• _EXERCISE DESCRIPTION_
Which of the lines below hold "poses"? Please return each one.

• _INFORMATION GIVEN_
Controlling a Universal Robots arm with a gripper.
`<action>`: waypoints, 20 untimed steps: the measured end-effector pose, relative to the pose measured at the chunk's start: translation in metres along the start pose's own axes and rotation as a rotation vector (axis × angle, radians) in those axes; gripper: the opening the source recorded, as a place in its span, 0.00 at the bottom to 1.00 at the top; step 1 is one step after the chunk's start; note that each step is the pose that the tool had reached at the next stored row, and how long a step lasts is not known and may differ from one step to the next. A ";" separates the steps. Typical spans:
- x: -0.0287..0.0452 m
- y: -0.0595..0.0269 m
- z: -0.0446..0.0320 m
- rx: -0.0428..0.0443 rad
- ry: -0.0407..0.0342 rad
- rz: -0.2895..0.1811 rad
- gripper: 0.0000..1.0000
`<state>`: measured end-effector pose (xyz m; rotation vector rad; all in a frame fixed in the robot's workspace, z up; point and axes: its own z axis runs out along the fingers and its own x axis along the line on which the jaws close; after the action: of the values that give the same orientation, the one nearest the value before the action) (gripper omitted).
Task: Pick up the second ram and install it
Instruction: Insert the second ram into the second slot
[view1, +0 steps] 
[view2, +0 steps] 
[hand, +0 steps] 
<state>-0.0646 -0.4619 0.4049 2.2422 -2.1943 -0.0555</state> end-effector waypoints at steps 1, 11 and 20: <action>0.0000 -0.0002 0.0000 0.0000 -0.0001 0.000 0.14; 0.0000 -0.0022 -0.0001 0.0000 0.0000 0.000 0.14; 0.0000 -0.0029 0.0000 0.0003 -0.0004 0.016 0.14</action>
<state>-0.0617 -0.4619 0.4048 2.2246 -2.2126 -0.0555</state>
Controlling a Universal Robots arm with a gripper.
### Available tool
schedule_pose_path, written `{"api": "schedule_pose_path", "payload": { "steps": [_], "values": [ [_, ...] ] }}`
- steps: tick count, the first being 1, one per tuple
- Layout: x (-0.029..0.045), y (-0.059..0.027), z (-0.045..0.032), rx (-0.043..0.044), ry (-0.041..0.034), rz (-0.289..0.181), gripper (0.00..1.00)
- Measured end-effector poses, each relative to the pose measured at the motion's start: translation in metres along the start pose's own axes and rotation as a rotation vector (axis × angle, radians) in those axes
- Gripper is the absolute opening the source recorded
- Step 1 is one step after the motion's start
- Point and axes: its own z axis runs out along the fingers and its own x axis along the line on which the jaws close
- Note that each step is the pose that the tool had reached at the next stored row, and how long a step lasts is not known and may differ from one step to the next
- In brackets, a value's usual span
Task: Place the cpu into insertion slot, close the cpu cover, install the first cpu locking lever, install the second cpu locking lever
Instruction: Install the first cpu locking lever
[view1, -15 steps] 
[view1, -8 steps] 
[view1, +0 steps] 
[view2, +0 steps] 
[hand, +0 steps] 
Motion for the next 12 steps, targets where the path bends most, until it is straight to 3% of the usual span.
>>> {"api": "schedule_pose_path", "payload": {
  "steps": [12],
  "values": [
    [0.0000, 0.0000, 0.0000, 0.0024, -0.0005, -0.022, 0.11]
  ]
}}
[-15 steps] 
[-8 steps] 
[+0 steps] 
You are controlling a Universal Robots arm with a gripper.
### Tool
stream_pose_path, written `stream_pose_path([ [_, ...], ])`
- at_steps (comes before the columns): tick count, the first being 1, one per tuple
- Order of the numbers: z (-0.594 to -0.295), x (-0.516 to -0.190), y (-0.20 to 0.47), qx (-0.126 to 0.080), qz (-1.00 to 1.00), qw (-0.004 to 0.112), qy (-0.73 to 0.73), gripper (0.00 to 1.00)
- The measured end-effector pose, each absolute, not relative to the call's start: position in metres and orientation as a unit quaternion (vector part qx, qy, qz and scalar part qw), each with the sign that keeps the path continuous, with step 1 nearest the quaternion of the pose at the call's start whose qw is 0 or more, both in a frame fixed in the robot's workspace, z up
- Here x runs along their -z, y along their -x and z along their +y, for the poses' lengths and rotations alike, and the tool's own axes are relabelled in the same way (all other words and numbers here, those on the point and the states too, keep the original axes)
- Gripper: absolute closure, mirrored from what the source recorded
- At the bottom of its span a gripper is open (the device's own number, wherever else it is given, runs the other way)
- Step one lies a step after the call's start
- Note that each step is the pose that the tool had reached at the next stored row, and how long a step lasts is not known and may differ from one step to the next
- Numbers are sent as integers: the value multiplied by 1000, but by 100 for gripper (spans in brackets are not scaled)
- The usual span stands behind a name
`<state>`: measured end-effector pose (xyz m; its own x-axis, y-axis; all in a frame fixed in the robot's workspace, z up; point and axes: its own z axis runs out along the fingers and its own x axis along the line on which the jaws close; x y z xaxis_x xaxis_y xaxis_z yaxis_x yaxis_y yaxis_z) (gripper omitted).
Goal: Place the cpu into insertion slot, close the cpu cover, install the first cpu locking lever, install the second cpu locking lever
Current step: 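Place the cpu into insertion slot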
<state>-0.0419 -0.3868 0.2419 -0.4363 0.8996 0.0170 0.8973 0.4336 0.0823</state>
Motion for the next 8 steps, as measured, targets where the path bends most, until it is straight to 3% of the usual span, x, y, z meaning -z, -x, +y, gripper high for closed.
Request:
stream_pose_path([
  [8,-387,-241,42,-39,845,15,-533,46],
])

• _REPLY_
- Measured end-effector poses, each relative to the pose measured at the motion's start: translation in metres along the start pose's own axes and rotation as a rotation vector (axis × angle, radians) in those axes
- Here x runs along their -z, y along their -x and z along their +y, for the poses' lengths and rotations alike, and the tool's own axes are relabelled in the same way (all other words and numbers here, those on the point and the states too, keep the original axes)

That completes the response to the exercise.